▸ Your objective: Leaving the pictures out, print the lines from the first line of the listing through the line containing "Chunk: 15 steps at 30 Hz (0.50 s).", exactly as they read, and no others.

▸ Data:
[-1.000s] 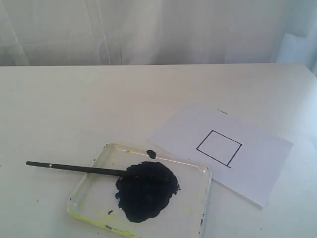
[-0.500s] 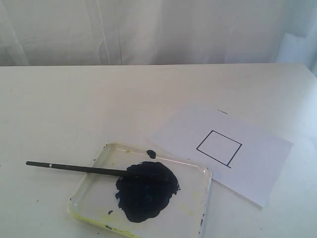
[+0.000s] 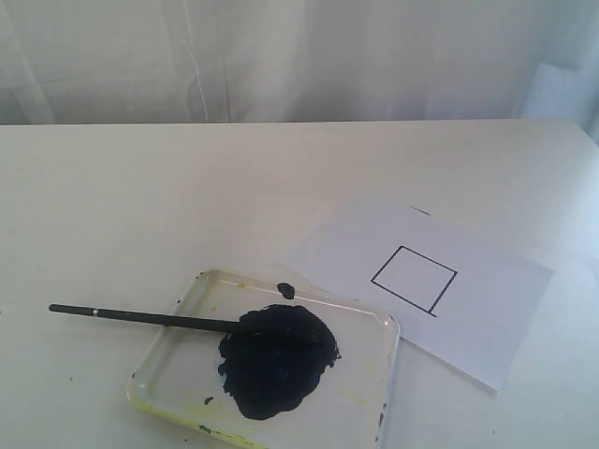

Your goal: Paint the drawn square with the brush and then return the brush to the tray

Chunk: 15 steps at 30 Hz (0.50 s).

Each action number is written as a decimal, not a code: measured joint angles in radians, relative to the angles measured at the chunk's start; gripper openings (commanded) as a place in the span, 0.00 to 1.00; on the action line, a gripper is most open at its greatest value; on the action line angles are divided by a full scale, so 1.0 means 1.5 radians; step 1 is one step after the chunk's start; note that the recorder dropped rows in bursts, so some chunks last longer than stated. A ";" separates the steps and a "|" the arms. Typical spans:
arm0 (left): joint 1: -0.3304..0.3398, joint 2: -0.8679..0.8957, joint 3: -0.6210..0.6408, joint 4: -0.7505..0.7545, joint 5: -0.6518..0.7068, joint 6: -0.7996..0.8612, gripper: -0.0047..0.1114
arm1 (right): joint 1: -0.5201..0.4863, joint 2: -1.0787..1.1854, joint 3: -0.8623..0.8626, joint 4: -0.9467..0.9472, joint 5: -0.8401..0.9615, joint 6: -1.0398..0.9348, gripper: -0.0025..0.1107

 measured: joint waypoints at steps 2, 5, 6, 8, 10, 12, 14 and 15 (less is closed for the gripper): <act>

▸ Expected output:
[-1.000s] 
[-0.500s] 
[+0.000s] 

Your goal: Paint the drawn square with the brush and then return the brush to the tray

Chunk: 15 steps at 30 Hz (0.50 s).

Nothing else is part of this answer.